I was cornered once by a financial advisor at a snobbish Upper West Side cocktail party. I’d casually mentioned that my back had been hurting and she pounced with the following gem: “You should put in a swimming pool,” she explained. “If the thing costs you, like 200K, and your home goes up in value, like 100K, then you just deduct the 100K difference as a medical expense.” She sipped her drink and added: “People do it every day.”
Apart from the fact that 200K seems like a lot for a pool, her comments made me want to go wash my hands. Look – now that I’m old enough to get AARP junk brochures in the mail, I can report having heard every version of the same crazy story: “You should do this-or-that-thing, you big dummy, and you will be able to deduct this-or-that-amount from your taxes. The story always seems to end with the claim that I am the only one not doing this.
It was thus with some hesitation that I agreed to take a call with a France-based financial advisory group called Leyton (see https://www.leyton.com/en/usa/home). Their Boston office had gotten hold of my number and they of course shared their own version of the you-can-deduct story. But since their sales narrative involved R&D tax credits for businesses – and they specifically mentioned cyber security – I felt obliged to take the call on behalf of you. Here’s what I learned:
“US companies of all sizes – and this includes security start-ups – might be able to deduct research and development expenses in their state and federal tax returns,” explained Taylor Kotas, a tax consultant from Leyton. “Many companies think these credits are restricted to large companies with research teams. But the truth is that any company creating new or improved products, software, or even processes will likely qualify under the tax code.”
I asked for a general idea of how this might affect the returns of a smaller technology company, so we used the example of a cyber security start-up doing $100K in applicable R&D in a given year. Kotas shared that as long as the R&D work covers the relevant assessment criteria (explained below), that the tax savings could approach as much as ten thousand dollars. This is not an insignificant percentage.
We also discussed the Qualified Small Business program, which allows eligible startups to reduce payroll tax liability rather than the standard income tax liability. To qualify, the company must be doing less than $5M per year in gross receipts (which is true for more vendors than are willing to admit). The company must also have been in business for five or fewer years. Again, this is common for the cyber security vendors we cover at TAG Cyber.
Hmmm. This all sounded good, so I shared my swimming pool story with Kotas. Then I asked her whether this R&D tax credit was some shady write-off that would get a company audited immediately. “That’s a common question,” she responded, “and we advise that if returns are completed properly with accurate numbers, and the return is not an amendment for previous years, then the likelihood of increased audit is between zero and three percent.”
The criteria for determining R&D applicability includes four components: First, the work must involve new or improved product builds. Second, the product must be technological in nature. Third, the work must include experimentation, where alternatives are considered. And finally, the work must include the elimination of uncertainty, which could involve commercialization of an idea. These components are covered in most cyber vendor settings.

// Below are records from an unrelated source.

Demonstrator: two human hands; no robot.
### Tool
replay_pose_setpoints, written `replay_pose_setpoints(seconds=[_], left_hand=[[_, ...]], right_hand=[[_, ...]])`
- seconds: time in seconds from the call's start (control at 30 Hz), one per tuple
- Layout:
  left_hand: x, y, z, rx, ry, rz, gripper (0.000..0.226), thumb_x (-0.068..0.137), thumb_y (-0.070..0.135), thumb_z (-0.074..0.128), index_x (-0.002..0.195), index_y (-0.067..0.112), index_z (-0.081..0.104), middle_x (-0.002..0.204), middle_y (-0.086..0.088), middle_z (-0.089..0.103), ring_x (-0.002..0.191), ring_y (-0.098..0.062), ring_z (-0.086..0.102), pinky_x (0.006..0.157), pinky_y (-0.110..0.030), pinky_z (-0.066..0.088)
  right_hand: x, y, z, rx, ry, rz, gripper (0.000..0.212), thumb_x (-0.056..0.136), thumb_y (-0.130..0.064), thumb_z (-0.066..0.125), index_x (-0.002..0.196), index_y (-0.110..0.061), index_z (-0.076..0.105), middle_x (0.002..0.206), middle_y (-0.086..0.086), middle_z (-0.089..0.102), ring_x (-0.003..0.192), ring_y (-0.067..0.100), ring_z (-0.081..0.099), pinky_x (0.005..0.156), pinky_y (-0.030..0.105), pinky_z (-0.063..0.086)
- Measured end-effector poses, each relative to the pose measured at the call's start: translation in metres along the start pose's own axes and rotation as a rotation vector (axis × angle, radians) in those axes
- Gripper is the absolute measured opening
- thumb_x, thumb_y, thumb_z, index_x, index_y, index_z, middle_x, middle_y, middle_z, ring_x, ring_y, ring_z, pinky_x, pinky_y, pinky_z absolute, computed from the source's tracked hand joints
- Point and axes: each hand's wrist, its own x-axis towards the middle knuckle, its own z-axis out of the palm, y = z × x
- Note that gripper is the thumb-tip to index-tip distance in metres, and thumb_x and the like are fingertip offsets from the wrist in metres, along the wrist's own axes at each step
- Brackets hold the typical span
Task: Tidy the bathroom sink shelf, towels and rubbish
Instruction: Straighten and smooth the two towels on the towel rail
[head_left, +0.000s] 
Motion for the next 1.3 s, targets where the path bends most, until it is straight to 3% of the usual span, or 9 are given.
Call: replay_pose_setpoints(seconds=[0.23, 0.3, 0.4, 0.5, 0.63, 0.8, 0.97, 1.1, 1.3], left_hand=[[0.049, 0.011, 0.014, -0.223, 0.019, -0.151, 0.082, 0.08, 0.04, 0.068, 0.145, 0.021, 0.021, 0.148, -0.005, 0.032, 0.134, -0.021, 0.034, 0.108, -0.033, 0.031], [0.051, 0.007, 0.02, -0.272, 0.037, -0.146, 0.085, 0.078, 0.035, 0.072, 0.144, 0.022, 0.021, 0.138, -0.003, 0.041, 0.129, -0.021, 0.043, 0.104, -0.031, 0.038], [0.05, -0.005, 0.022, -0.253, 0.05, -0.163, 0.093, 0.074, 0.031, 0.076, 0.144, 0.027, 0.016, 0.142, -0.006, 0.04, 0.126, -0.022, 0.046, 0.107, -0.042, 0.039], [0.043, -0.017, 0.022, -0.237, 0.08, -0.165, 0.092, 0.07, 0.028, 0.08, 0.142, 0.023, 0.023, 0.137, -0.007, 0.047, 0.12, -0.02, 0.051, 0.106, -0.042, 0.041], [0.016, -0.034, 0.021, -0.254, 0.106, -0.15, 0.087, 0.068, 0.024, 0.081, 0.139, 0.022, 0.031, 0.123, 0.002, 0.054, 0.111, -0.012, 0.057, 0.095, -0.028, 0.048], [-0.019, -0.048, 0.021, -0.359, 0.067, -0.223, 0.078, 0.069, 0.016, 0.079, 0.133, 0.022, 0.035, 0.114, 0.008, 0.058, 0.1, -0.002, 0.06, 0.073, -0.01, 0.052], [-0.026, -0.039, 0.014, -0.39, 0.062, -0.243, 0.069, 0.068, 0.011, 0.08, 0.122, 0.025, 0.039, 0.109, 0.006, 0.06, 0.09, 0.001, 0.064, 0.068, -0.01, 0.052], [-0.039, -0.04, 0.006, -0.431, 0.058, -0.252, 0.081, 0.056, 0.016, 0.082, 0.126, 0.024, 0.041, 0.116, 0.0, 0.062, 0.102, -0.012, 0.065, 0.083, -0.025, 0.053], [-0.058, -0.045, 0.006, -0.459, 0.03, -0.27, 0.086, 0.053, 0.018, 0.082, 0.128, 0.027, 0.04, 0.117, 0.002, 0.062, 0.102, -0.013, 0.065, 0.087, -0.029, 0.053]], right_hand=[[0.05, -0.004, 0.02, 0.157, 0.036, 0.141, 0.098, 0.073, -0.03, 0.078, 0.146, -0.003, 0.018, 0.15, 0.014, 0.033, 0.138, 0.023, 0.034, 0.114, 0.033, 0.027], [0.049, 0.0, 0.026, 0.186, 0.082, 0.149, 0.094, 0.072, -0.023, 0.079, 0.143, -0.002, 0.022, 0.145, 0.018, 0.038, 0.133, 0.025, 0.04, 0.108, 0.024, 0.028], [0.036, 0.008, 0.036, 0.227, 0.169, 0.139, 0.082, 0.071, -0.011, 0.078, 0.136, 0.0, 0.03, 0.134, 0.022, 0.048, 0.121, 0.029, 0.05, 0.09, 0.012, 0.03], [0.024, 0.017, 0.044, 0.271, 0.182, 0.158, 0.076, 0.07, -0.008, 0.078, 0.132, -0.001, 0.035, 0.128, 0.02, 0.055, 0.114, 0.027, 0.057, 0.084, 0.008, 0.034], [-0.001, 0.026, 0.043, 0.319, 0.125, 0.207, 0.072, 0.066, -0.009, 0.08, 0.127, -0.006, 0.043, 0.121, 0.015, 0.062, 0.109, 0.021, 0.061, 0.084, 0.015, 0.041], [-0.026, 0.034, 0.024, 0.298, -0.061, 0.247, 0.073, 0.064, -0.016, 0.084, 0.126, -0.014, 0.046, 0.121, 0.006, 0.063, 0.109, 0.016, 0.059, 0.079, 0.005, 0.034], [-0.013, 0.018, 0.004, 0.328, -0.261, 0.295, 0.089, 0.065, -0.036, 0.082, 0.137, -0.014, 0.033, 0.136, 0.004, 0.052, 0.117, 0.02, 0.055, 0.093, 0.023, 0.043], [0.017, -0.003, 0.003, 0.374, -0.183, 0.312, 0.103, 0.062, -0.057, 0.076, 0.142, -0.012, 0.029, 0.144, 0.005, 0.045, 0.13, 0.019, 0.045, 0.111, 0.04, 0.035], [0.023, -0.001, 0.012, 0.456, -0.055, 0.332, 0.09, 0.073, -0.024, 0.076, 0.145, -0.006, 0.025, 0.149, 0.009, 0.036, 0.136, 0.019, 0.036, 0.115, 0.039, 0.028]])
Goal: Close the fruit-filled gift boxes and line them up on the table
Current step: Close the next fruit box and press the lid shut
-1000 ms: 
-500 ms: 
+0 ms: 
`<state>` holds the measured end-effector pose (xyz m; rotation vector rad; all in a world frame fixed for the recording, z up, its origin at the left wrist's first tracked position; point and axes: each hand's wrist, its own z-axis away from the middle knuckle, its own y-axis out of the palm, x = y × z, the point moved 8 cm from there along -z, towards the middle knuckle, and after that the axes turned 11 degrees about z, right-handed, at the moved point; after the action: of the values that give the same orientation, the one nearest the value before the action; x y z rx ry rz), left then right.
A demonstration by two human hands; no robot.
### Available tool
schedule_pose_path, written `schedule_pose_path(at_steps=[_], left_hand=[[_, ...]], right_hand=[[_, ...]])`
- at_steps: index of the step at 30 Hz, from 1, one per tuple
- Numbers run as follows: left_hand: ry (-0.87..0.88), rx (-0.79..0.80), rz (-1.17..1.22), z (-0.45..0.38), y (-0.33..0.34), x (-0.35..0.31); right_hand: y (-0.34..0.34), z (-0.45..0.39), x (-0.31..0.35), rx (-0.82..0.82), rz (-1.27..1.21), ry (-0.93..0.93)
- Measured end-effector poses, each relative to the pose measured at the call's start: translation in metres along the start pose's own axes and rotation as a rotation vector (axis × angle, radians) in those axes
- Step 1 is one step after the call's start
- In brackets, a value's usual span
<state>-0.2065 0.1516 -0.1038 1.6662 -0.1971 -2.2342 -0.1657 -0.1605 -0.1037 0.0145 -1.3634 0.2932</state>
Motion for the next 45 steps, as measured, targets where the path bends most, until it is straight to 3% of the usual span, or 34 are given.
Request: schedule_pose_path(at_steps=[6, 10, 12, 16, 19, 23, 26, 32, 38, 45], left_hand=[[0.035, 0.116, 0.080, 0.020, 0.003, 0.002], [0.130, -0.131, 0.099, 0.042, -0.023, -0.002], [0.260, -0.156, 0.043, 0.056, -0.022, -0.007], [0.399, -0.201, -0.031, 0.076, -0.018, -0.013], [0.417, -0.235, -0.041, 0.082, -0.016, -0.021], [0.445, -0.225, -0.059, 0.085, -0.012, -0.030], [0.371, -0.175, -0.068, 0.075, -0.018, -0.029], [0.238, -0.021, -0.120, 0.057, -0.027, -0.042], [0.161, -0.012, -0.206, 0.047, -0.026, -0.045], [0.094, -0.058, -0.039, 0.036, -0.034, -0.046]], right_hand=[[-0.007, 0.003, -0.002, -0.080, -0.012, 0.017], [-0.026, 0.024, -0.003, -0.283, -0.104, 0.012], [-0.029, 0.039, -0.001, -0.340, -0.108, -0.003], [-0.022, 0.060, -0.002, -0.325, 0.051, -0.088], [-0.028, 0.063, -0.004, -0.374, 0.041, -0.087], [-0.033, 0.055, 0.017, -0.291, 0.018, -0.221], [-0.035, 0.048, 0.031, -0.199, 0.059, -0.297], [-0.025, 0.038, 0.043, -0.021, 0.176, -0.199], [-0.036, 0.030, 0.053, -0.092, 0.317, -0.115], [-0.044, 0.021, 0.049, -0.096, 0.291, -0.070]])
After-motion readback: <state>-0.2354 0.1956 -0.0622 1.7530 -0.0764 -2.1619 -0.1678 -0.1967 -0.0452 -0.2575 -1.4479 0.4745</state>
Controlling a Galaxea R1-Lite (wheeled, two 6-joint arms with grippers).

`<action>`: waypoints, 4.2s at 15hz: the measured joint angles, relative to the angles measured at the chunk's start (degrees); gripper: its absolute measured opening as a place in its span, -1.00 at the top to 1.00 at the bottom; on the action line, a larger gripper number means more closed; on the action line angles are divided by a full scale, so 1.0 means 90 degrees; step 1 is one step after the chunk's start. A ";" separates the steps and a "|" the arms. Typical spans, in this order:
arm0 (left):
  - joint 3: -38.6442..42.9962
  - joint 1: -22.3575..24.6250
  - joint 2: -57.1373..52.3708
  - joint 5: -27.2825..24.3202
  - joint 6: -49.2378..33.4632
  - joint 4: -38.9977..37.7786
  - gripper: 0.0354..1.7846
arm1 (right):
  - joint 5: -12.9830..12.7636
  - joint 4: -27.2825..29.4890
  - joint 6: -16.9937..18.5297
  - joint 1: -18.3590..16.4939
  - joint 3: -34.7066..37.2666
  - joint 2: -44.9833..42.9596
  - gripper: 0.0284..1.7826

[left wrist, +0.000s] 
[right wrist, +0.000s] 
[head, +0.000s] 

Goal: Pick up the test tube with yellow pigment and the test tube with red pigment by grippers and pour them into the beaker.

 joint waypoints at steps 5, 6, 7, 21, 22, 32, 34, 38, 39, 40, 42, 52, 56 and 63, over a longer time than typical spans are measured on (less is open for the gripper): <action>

As you’d expect, I wanted to know how Leyton factored into the equation: “Could some company pay you a fee,” I asked, “that might turn out to be lower than the tax savings?” Kotas also acknowledged that as a common question: “We do a free assessment to quickly determine whether moving forward looks appropriate,” she said. “And then we take a percentage of the savings. That way, companies cannot lose money by working with us.”
Hmmm. This really sounded good, so I caucused with Katie Teitler, senior analyst at TAG Cyber and we compared notes. Our conclusion – and our advice to you is the following: If you move forward with this type of credit, then you are likely to save money. Period. And Leyton seems like a capable organization that knows what it is doing. (And yes, they have the obligatory picture of the two super-rich guys on a boat on their website.)
But the risk of increased audit is not insignificant. At TAG Cyber, we work closely with roughly a hundred or so US-based cyber security companies. If every one of these companies decided to take this credit, then based on the guidance from Leyton, three of them would see an audit as a result. Knowing what we all know about the root-canal nature of an IRS or state audit, this added risk must be factored into the equation.
That said, I would recommend that you reach out to Leyton, and to Taylor Kotas, in particular. She offered clear explanations and reasonable answers to my snarky questions. And she’s also a Cornell graduate – which doesn’t hurt. Bottom line: If you are a cyber security technology company located in the US, then you should ensure that your finance team is making good decisions about whether you qualify for this R&D tax credit.
And I think Leyton can help. Let me know what you think.